> _What is needed_
Please go through the records below and return every line holding the word "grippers".

### Dataset records

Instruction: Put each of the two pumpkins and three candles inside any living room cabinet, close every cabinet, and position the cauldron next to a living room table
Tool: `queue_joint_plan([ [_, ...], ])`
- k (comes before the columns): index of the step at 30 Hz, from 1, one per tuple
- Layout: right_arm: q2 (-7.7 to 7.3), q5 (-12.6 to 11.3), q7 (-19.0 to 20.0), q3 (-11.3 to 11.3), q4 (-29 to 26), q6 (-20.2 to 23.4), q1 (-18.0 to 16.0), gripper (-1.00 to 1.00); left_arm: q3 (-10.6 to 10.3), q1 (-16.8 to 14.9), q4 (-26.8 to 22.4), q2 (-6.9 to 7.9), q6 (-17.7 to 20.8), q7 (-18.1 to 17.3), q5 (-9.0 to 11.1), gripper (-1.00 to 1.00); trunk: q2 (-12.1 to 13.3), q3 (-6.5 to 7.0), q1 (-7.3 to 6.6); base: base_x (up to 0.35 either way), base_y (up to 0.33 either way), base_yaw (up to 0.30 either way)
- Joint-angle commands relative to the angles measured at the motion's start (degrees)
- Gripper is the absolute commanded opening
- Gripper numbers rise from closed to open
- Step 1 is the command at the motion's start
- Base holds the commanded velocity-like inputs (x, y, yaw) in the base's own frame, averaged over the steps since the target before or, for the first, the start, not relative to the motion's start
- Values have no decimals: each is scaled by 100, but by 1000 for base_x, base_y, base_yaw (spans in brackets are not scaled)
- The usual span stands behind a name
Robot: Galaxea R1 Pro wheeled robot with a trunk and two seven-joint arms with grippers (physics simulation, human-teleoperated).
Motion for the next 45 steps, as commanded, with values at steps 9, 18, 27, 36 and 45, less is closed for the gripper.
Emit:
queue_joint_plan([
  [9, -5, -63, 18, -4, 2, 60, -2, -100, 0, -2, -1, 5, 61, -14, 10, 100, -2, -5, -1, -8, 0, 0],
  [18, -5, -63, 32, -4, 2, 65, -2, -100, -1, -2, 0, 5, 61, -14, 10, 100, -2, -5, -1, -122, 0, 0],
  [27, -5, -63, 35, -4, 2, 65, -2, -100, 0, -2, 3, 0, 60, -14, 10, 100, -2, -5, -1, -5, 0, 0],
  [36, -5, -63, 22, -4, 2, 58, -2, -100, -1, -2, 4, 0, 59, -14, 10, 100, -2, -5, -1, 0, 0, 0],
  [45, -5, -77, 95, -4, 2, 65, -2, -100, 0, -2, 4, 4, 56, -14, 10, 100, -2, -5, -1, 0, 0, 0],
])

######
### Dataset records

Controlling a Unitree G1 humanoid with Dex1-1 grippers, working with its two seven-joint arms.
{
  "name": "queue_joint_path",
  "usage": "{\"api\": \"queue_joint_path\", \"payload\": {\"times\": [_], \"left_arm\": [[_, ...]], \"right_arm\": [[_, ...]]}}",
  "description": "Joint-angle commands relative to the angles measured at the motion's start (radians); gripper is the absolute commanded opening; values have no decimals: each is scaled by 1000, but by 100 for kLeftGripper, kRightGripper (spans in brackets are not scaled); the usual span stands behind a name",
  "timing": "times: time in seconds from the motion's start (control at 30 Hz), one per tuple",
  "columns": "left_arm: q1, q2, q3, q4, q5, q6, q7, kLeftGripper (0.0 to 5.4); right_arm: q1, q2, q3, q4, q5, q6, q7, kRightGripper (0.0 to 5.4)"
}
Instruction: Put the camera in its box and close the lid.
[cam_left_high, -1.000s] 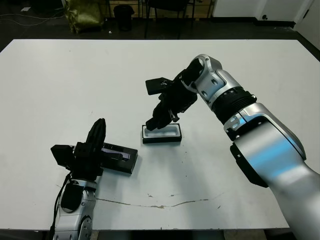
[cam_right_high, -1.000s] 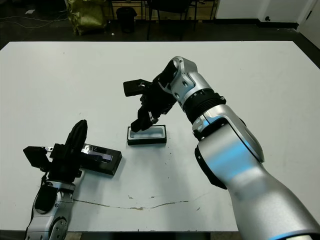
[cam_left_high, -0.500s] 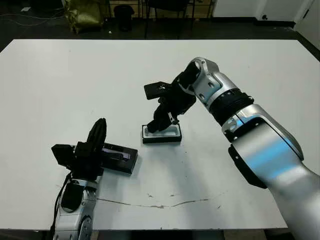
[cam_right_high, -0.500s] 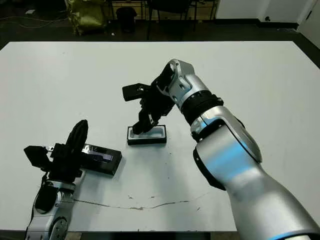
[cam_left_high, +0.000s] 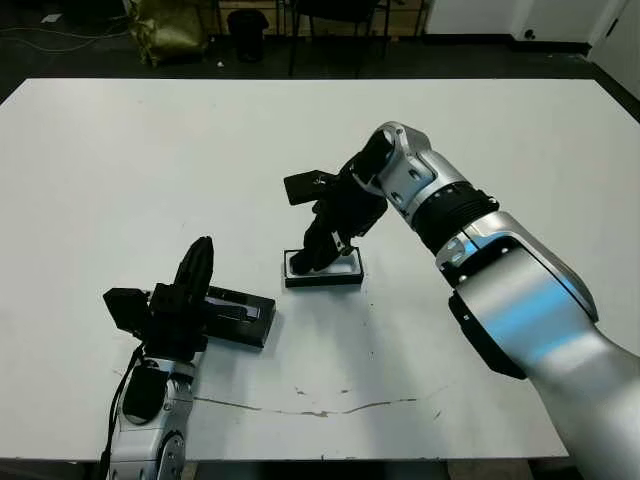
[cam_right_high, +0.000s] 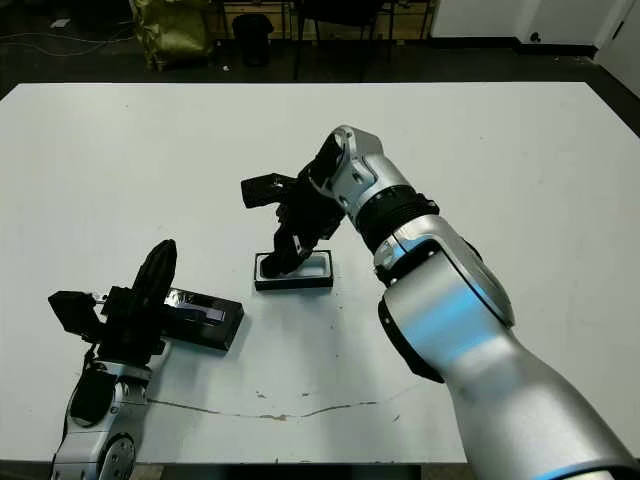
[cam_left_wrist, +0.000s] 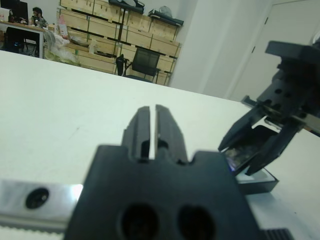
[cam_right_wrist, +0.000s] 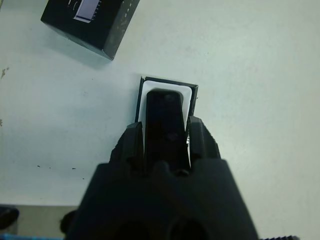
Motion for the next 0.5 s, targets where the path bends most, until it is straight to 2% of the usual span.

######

> _Task response_
Robot: Galaxea R1 Pro wheeled robot with a trunk and two seven-joint arms with grippers (physics simulation, human-teleoperated).
Controlling a Unitree G1 humanoid with Dex1-1 grippers, working with its two seven-joint arms.

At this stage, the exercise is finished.